*About this task*
Could the data underneath be repeated exactly, in full?

*Data extract*
....
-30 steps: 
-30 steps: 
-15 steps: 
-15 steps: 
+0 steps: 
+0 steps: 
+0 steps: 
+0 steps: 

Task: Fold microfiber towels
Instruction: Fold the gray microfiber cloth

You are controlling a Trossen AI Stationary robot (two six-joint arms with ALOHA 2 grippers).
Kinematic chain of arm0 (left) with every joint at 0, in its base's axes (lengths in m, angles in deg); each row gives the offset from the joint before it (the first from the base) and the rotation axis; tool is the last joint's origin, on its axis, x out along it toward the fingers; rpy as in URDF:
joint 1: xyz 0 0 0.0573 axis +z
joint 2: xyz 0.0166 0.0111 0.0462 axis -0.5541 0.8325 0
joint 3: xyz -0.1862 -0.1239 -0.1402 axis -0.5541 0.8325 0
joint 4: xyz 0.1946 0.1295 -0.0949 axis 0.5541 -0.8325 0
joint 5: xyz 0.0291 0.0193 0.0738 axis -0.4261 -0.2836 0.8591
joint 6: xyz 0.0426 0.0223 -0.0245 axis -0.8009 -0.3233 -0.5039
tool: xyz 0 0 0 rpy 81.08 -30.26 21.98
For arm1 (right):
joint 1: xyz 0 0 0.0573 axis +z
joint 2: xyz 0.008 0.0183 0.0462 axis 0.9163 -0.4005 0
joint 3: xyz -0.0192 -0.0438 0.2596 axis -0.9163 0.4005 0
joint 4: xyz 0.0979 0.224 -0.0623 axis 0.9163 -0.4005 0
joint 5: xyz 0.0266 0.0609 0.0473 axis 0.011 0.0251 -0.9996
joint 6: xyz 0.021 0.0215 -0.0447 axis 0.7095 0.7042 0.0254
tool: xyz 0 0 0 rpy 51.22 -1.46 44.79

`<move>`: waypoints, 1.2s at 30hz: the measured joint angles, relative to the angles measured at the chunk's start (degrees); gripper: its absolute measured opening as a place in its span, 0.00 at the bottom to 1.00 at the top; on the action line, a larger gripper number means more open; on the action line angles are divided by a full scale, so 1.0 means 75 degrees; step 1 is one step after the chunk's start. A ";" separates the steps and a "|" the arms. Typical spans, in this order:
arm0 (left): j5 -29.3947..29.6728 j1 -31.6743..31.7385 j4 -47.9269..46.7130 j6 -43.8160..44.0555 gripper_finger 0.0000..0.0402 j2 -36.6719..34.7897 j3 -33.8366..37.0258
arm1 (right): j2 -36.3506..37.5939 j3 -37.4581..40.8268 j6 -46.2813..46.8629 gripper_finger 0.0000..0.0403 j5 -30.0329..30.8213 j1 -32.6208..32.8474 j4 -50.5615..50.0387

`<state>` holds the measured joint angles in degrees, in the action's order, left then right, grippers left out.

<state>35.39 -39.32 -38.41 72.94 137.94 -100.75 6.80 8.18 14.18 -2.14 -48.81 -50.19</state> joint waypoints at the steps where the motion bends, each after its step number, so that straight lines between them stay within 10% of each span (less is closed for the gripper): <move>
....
*Expected answer*
-30 steps: 
-30 steps: 
-15 steps: 
-15 steps: 
+0 steps: 
+0 steps: 
+0 steps: 
+0 steps: 

Task: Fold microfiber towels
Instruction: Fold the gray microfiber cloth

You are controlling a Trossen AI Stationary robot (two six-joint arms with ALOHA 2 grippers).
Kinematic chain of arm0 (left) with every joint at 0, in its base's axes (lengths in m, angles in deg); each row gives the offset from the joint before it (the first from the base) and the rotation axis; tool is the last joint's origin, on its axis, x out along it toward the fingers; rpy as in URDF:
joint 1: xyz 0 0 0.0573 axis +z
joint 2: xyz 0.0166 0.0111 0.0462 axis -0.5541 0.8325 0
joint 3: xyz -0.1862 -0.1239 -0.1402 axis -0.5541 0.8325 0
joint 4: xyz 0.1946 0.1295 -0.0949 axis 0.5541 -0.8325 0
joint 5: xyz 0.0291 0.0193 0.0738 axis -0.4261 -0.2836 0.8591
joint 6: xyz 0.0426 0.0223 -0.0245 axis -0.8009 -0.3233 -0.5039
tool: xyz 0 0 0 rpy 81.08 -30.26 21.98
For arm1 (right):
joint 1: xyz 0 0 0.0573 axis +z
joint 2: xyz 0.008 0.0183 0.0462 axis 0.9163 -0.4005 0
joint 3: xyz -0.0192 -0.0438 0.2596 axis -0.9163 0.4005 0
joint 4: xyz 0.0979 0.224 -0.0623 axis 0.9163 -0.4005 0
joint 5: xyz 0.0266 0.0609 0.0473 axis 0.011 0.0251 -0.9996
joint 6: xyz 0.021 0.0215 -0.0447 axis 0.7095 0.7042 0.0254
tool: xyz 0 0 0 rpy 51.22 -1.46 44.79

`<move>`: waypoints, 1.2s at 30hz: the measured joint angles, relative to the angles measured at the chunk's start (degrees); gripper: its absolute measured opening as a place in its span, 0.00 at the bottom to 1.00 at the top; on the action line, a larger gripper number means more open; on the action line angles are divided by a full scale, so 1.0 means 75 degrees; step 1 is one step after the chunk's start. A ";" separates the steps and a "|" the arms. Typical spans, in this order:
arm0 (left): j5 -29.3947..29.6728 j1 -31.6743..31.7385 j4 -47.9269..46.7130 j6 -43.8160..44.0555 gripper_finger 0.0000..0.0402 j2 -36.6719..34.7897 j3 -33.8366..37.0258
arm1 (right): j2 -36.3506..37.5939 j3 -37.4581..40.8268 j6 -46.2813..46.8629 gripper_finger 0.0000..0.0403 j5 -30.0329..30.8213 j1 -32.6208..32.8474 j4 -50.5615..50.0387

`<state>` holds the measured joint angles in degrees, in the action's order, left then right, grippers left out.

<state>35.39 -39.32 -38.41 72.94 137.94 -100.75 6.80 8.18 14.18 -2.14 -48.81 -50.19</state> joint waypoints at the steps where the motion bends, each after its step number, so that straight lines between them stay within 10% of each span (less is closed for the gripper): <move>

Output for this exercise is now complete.